I once watched a documentary about a group of people who had signed up to walk across a bed of coals. You know, the hot, fiery kind that are left after you set fire to a pile of logs – that are perfect for roasting potatoes in tinfoil or a lamb on a spit, but not at all inviting to walk across. Why they were doing this I forget, but it had to be in California some place. Why California? Well, apart from the fact that there was a fire-walking guru involved and everyone was, as far as I recollect, speaking English, where else could it, realistically, have been? The group (no-doubt) consisted predominantly of marketing assistants, soccer moms and at least one dentist seeking deeper meaning or minimally wishing to up their conversational anecdotal game on an extended weekend in the forested foothills of Sonoma County. I have a hazy memory of the guru himself, who was definitely a white guy and (I would like to think) had shoulder-length hair and wore white robes and leather sandals (but more likely cut-off chinos and less-than-white sneakers) but I do distinctly remember the instructions that he gave to his students in their weekend quest to achieve mind over matter: to “think of walking barefoot through an unmown lawn, heavy and wet with pre-dawn dew”, while reciting a mantra of “cool grass” to themselves as they walked, literally, through fire.

Our courageous narrator-participant is an earnest, middlingly charismatic fellow, typical of such pre-reality tv small-D documentaries, professionally mildly sceptical (for dramatic purposes) and possibly somewhat personally concerned (as the barer of the actual feet that would be put in an actual fire at the behest of his producer for our viewing pleasure). We cut from him receiving instruction in-group from the guru to a first-person direct-to-the-camera soliloquy where he voices his doubts about the efficacy of the methodology and wisdom of his career choice. Then, inevitably, we are introduced to the anti-guru: the expert from a renown (but conveniently located) center of higher learning – urban, knowledgeable, dispassionate and, above all else, rational. The scientist brandishes and demonstrates the tools of quantification: temperature probes, human flesh analogs and anatomical foot simulators and rumbles ominously about time-temperature-transformation charts, delta-tees and third degree burns.
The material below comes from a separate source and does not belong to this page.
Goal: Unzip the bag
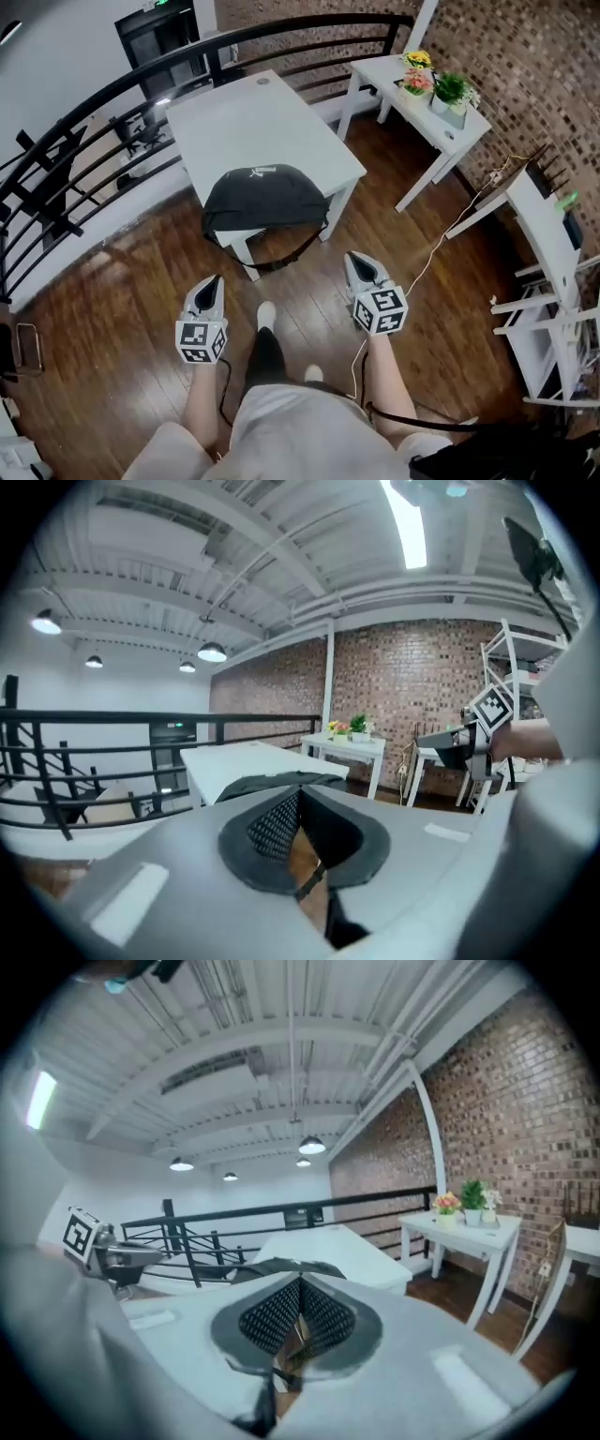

The final afternoon of the weekend is taken up with building a twenty-foot long stack of crisply split hardwood logs and in a last meal (or was it a supper?) at a long table facing what is now a large and extremely intense and intimidating fire. It is hot. As the flames die down and the sun begins to set, the group sits in a circle around the guru while they remove their shoes and roll up their pant legs. The fire pit is still radiating a considerable heat – the air shimmers above it and the orange glow it throws off lights the group of rather nervous faces as the final moment draws near. If you have walked bare foot on the beach on a hot, sunny day, you have an idea of what is in store for these would-be firewalkers. Indeed, at this point, faced with the prospect of voluntarily walking into a real fire, a large proportion of the participants get, as it were, cold feet and chicken out. A few brave souls remain, among whom, of course, is our narrator, who is being paid to do this and consequently has no choice. First it is the turn of guru. He walks up to the start of the pit, pauses, presumably in meditation, before walking serenely across the entire length of the fire and stands, seemingly unscathed, at the far end. Then, one by one they line up, and with loud and frequent shouts of “cool grass”, walk extremely briskly or run – like a cat on a hot tin roof – some of the way across the coals before jumping off and plunging their feet into a bucket of cold water. Does our hero make it all the way across? Possibly, I forget. But I do seem to remember the look on his face – triumph mixed with chagrin? – as he, sitting in a lawn chair, and now understandably less interested in narrating for the camera, examines the burns on the soles of his feet.

Why am I telling you this? Well, apart from the fact that the dentist was right: it is a good story, it is, depending on your point of view, a story as much about mind over matter as it is science1. I am certain, from a scientific point of view, that the guru’s feet were just as burnt as our narrator’s and that later, after everyone has gone home, he will be applying the burn cream to his soles, but I am equally certain that at that moment he chose and was able not to feel it.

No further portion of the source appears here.